A descoberta da correlação entre o lítio e a existência de planetas altera esta visão. Uma estrela jovem pode rapidamente perder uma parte substancial do seu lítio devido a interacções com o sistema planetário (cuja natureza ainda nos escapa). A abundância de lítio por si só não é assim um indicador fiável para a idade das estrelas. Já se suspeitava disto há algum tempo.

De facto, os astrónomos conhecem vários sistemas binários em que as componentes têm abundâncias muito diferentes de lítio, apesar de se terem formado em simultâneo e portanto terem sensivelmente a mesma idade. Em face da correlação agora descoberta, isto pode estar a dizer-nos que as componentes do sistema binário podem ter tido histórias diferentes quanto à formação de sistemas planetários.

Vejam por exemplo o sistema binário 16 Cygni (estrela 16 no catálogo de Flamsteed na constelação Cisne), constituído por duas componentes de tipo espectral G, ambas muito parecidas com o Sol. A componente A é rica em lítio ao passo que a componente B é deficitária.
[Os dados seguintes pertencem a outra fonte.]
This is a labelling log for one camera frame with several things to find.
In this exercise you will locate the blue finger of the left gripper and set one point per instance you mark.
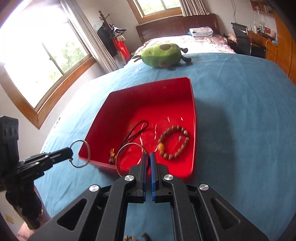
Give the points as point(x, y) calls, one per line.
point(61, 155)

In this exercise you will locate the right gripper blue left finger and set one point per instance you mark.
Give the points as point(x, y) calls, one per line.
point(137, 194)

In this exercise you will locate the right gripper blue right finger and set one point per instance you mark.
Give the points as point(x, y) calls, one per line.
point(160, 193)

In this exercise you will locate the thin gold bangle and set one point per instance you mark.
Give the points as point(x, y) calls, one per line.
point(129, 154)

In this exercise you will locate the left hand black glove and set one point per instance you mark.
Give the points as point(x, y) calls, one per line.
point(27, 204)

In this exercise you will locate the red plastic tray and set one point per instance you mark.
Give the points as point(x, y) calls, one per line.
point(159, 115)

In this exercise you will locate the large side window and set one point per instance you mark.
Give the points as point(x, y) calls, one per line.
point(42, 55)

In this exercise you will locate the side window curtain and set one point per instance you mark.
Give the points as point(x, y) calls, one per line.
point(90, 38)

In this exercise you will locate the blue bed blanket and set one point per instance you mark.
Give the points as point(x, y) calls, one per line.
point(246, 130)

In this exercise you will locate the coat rack with clothes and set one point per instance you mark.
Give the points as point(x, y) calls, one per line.
point(113, 39)

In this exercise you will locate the green avocado plush toy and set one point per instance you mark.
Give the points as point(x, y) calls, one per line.
point(162, 56)

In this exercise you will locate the floral bed sheet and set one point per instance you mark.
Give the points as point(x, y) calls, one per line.
point(214, 44)

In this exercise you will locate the rear window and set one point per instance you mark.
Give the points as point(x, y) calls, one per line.
point(151, 10)

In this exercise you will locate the dark wooden headboard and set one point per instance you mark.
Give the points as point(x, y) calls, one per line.
point(176, 26)

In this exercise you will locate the black office chair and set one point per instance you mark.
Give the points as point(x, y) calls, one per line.
point(242, 38)

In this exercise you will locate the wooden desk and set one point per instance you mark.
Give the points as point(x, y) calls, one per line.
point(264, 47)

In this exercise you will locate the beige curtain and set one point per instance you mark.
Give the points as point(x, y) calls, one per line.
point(193, 8)

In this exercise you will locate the wall bookshelf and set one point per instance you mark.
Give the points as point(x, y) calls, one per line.
point(262, 7)
Após vários anos de observações pela técnica da velocidade radial, não foi detectado qualquer planeta em torno da componente A, ao passo que a componente B tem um planeta pelo menos (um dos primeiros a serem descobertos, ainda na década de 90).
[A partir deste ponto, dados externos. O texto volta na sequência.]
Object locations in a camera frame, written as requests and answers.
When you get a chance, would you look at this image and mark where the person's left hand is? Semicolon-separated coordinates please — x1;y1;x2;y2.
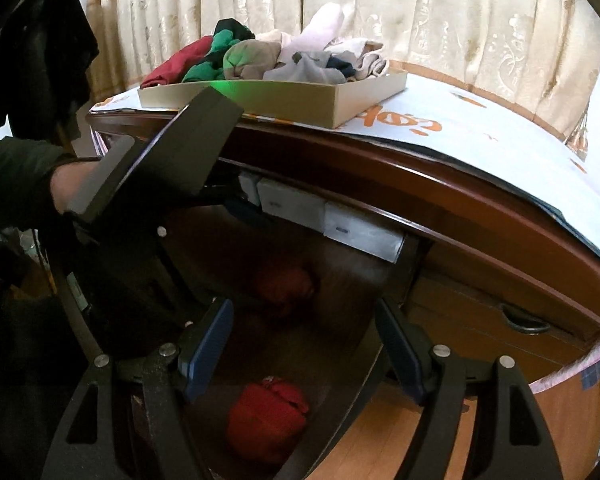
50;160;98;214

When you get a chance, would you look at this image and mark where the grey and navy garment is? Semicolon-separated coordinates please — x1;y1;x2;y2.
263;51;355;84

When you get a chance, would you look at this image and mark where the person's left forearm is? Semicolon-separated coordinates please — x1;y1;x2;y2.
0;136;78;230

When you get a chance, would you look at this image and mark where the grey drawer divider box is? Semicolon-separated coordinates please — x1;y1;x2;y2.
324;202;404;263
257;179;326;233

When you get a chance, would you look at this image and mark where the white underwear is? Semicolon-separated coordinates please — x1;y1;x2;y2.
325;37;390;80

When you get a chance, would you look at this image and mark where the beige floral curtain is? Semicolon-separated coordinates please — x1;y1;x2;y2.
86;0;600;155

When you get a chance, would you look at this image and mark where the beige garment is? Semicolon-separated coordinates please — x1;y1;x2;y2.
223;39;282;80

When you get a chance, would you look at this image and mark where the black hanging jacket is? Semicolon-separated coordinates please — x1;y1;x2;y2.
0;0;99;146

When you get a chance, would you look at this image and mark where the bright red underwear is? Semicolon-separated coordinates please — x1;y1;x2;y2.
226;376;310;464

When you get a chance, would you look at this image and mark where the shallow cardboard tray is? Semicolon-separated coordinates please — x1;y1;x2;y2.
138;73;407;129

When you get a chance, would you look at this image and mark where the white tablecloth with orange prints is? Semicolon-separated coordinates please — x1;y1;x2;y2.
89;71;600;276

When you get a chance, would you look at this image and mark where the pale pink garment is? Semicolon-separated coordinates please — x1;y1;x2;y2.
277;2;344;64

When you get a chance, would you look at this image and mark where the brown wooden dresser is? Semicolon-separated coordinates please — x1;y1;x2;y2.
85;109;600;480

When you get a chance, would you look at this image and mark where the green and black garment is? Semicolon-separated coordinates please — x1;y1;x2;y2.
182;18;256;82
Actualmente existem vários esforços no sentido de tentar detectar planetas em torno das estrelas de um outro sistema binário particularmente importante – Alfa Centauri. Até agora, as buscas pela técnica da velocidade radial eliminaram praticamente a possibilidade de haver planetas gigantes, tipo Júpiter ou Saturno, em torno de ambas as estrelas. A maior parte do esforço está a ser dedicado à componente B do sistema, uma anã de tipo espectral K1, cuja atmosfera menos turbulenta é mais adequada para medições de elevada precisão. Curiosamente, nos anos 80, os astrónomos determinaram as abundâncias de lítio em ambas as estrelas e chegaram à conclusão de que a componente A tem duas vezes a abundância solar, ao passo que a componente B é deficitária no elemento. Se a correlação agora descoberta está certa, os astrónomos estão no caminho certo ao apostar na componente B.